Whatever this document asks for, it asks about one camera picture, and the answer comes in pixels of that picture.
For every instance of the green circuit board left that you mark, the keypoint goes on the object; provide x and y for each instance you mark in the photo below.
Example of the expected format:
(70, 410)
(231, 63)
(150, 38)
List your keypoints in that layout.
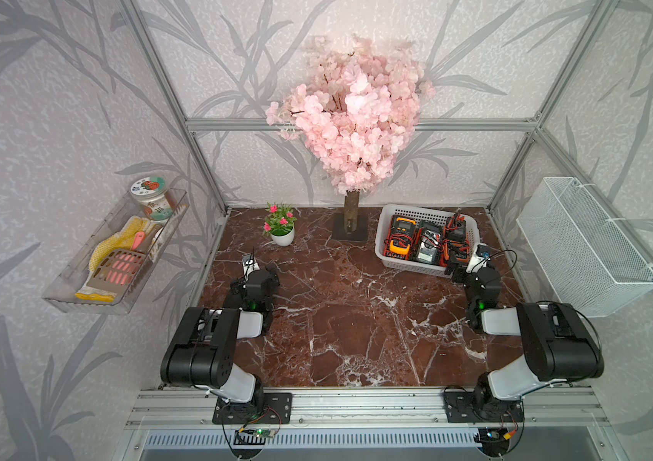
(254, 437)

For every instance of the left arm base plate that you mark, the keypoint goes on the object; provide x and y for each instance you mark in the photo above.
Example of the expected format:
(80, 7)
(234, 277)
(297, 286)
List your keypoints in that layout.
(268, 408)

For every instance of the white wire mesh wall basket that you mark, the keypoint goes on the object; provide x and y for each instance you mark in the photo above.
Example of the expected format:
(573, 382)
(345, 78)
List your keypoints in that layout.
(588, 260)

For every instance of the pink grid brush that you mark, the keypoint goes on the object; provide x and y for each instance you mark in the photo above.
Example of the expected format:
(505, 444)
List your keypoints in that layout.
(114, 275)

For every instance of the yellow ANENG multimeter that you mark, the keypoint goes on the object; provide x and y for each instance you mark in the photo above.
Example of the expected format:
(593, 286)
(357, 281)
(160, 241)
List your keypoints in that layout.
(400, 238)

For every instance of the clear acrylic wall shelf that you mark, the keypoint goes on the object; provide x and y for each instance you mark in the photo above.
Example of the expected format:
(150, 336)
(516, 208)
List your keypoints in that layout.
(61, 292)

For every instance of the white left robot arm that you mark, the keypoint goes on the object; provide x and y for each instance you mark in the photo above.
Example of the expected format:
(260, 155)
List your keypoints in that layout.
(201, 352)

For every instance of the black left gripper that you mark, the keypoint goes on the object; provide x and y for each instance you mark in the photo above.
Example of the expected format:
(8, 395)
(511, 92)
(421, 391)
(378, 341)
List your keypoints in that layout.
(271, 279)

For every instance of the aluminium frame post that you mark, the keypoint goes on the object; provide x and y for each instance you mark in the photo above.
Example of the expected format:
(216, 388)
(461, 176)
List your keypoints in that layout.
(135, 19)

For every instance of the small potted pink flower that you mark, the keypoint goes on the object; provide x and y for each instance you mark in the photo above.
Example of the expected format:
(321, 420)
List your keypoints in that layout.
(279, 225)

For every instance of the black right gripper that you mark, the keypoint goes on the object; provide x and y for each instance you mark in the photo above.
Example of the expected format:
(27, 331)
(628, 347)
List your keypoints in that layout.
(460, 274)

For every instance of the orange multimeter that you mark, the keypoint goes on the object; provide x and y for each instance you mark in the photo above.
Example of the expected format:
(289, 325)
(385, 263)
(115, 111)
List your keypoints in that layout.
(455, 253)

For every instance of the circuit board right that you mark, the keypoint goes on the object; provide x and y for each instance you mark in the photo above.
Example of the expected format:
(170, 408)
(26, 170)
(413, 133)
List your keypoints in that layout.
(495, 443)

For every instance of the pink cherry blossom tree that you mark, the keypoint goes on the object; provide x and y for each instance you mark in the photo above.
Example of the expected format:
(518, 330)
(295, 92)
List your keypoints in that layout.
(357, 112)

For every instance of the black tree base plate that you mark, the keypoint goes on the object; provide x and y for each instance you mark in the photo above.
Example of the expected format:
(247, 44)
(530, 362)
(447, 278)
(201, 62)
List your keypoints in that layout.
(358, 232)

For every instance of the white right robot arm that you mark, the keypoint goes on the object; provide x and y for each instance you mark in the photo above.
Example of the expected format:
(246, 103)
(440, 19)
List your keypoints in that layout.
(557, 346)

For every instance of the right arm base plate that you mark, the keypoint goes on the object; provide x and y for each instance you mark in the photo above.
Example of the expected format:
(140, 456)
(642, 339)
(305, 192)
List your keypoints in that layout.
(465, 410)

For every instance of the small black multimeter front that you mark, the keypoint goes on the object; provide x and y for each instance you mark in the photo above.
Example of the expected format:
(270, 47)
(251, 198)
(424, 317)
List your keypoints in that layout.
(428, 243)

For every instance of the aluminium front rail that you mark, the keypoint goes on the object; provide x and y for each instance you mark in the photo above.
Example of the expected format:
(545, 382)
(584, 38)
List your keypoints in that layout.
(367, 407)

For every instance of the small black clamp multimeter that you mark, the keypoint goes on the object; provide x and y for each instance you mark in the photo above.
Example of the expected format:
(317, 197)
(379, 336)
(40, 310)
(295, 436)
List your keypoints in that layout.
(456, 228)

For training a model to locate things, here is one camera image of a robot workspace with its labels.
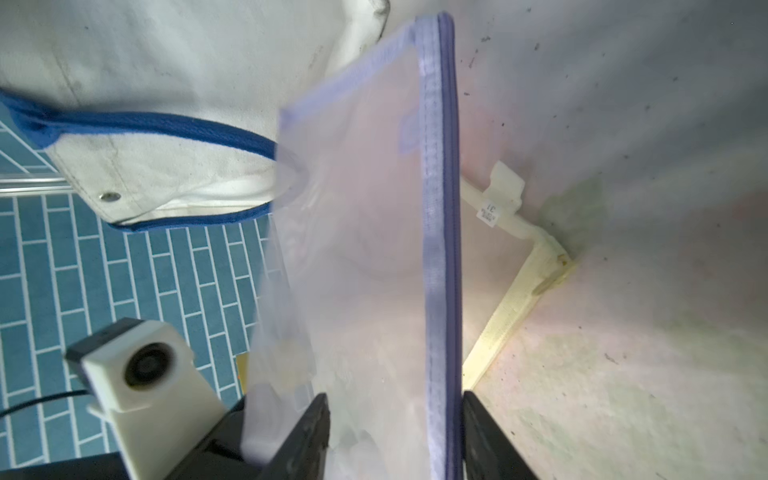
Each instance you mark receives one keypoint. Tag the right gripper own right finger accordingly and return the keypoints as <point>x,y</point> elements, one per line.
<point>487,452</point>

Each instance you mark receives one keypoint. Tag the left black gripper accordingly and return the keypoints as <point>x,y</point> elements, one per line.
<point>217,456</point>

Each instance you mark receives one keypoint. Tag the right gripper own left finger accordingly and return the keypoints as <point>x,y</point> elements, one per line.
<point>303,454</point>

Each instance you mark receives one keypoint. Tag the yellow trimmed mesh pouch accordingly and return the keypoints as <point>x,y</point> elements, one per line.
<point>508,263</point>

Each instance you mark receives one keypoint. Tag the white canvas tote bag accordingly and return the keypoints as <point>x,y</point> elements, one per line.
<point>163,114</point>

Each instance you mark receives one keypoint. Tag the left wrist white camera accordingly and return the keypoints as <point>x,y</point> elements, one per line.
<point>145,385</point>

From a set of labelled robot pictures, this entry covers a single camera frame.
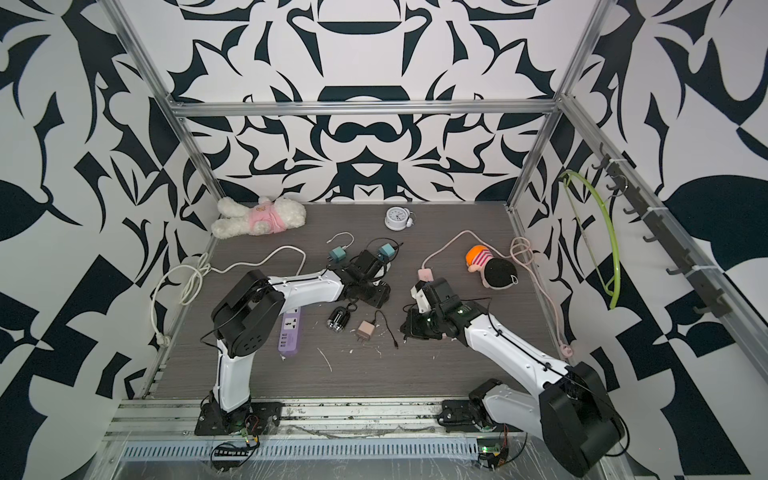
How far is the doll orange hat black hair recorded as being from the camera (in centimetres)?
93

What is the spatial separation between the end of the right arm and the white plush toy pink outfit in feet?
1.81

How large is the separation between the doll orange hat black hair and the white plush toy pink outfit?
0.61 m

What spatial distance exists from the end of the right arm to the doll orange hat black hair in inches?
10.4

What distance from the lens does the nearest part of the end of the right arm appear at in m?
0.61
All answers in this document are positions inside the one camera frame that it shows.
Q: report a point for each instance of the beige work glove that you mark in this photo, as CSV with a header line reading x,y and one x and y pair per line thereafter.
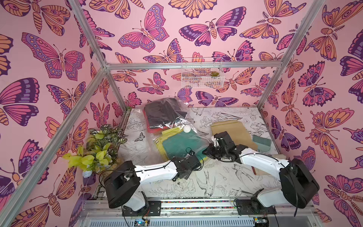
x,y
259,172

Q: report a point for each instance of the dark grey folded garment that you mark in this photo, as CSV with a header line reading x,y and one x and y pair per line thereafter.
x,y
164,113

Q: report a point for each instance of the small green succulent plant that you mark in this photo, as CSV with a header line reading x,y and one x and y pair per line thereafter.
x,y
214,74

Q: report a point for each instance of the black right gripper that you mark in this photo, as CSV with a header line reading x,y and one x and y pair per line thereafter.
x,y
217,147

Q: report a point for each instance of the white vacuum bag valve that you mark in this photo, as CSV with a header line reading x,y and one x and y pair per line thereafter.
x,y
187,129

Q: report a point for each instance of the green leafy potted plant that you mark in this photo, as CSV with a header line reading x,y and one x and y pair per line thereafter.
x,y
100,152

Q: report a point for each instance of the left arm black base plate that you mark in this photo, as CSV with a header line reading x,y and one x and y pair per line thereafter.
x,y
152,208

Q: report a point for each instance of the aluminium frame bars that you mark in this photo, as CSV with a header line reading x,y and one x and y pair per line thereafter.
x,y
11,210

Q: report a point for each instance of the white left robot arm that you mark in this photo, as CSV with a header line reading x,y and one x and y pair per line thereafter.
x,y
122,185

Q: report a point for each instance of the yellow folded garment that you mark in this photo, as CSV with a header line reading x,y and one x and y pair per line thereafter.
x,y
163,137

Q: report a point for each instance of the white wire wall basket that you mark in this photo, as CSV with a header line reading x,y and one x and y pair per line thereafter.
x,y
195,74

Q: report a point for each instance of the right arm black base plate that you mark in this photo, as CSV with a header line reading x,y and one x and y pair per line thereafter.
x,y
246,208

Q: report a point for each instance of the red folded garment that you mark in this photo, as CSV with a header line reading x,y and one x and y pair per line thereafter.
x,y
151,130

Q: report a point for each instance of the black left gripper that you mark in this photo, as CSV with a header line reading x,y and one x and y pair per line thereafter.
x,y
188,175

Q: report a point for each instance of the beige trousers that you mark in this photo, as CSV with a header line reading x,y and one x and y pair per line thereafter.
x,y
236,131

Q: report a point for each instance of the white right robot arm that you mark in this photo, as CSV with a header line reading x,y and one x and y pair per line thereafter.
x,y
297,184

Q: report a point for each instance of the clear plastic vacuum bag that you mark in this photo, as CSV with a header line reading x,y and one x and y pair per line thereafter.
x,y
187,121

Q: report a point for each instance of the aluminium mounting rail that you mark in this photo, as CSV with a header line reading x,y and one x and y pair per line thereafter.
x,y
213,212

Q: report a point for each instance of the green trousers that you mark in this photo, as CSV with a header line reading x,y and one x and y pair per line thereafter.
x,y
183,143

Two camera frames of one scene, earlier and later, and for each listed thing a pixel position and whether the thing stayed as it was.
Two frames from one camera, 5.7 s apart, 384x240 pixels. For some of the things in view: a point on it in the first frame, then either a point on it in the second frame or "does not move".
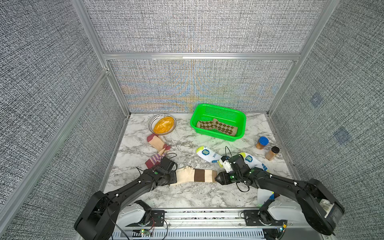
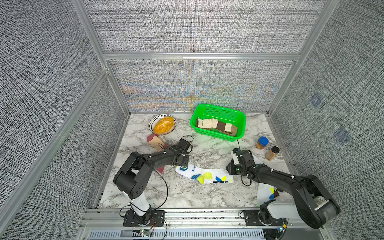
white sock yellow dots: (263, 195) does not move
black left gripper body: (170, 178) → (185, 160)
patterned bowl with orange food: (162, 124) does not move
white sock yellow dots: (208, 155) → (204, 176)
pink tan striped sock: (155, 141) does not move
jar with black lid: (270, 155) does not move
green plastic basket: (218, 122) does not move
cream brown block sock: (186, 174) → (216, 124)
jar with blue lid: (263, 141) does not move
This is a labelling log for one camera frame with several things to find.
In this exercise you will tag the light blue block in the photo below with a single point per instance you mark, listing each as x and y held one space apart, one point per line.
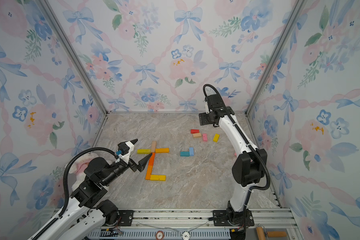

Action item
For the string "document", report how many lines of the records contain it, giving the number only.

Reply to the task
2